▶ [Directions for this task] Return each line of the material verbatim.

▶ [Given material]
===

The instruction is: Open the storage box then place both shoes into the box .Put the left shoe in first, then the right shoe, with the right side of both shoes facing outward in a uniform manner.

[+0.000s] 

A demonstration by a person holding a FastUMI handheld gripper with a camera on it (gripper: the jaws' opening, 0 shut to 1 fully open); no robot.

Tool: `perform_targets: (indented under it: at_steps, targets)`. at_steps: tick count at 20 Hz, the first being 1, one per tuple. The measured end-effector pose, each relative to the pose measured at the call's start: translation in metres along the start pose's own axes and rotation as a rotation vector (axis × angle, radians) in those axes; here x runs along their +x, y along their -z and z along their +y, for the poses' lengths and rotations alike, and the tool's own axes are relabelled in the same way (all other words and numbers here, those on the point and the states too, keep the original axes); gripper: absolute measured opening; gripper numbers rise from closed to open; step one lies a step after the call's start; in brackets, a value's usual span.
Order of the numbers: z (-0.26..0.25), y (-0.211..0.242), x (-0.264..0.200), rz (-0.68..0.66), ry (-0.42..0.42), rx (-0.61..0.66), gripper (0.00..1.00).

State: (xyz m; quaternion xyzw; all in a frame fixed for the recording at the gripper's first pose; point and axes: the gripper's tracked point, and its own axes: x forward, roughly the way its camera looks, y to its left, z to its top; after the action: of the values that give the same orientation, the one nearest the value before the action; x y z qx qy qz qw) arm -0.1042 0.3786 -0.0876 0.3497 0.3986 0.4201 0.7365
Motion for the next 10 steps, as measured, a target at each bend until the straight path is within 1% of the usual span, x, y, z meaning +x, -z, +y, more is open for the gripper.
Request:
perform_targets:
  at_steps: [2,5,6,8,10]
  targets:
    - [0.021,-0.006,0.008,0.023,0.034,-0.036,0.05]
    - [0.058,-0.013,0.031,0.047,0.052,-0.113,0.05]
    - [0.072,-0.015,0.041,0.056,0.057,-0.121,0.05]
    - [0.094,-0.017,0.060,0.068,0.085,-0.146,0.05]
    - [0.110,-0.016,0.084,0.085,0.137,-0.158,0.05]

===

▶ [Response below]
The instruction is: Open the storage box then place both shoes into the box .Put the left shoe in first, then the right shoe, with the right side of both shoes facing outward in a uniform manner.

[+0.000s] 

A demonstration by a person holding a FastUMI handheld gripper with a camera on it (gripper: the jaws' opening, 0 shut to 1 fully open); no robot.

Tool: `perform_targets: (indented under it: at_steps, targets)`. at_steps: tick count at 20 Hz, the first being 1, one per tuple. The measured end-effector pose, each relative to the pose measured at the call's start: translation in metres along the start pose's own axes and rotation as a rotation vector (axis × angle, radians) in those axes; here x runs along their +x, y along their -z and z along their +y, for the poses' lengths and rotations alike, and the tool's own axes are relabelled in the same way (all other words and numbers here, those on the point and the states too, keep the original axes); gripper: absolute measured opening; gripper numbers rise from closed to open; step one lies a step after the call's start; in brackets, a value's usual span.
Order of the numbers: z (-0.26..0.25), y (-0.211..0.242), x (-0.264..0.200), rz (-0.68..0.66), ry (-0.42..0.42), rx (-0.61..0.66), gripper (0.00..1.00).

State: (xyz m; quaternion xyzw; all in a frame fixed for the recording at the gripper's first pose; point and axes: the gripper's tracked point, and its own axes: x forward, roughly the way its camera looks, y to its left, z to its top; after the action: of the values that give the same orientation, the one nearest the value before the action; x y z qx qy qz qw) arm -0.1042 0.3786 -0.0876 0.3497 0.3986 0.4201 0.7365
Motion for the next 10 steps, as measured, a target at each bend until the straight path is within 1% of the usual span, x, y, z meaning +x, -z, +y, more is open for the gripper.
Request:
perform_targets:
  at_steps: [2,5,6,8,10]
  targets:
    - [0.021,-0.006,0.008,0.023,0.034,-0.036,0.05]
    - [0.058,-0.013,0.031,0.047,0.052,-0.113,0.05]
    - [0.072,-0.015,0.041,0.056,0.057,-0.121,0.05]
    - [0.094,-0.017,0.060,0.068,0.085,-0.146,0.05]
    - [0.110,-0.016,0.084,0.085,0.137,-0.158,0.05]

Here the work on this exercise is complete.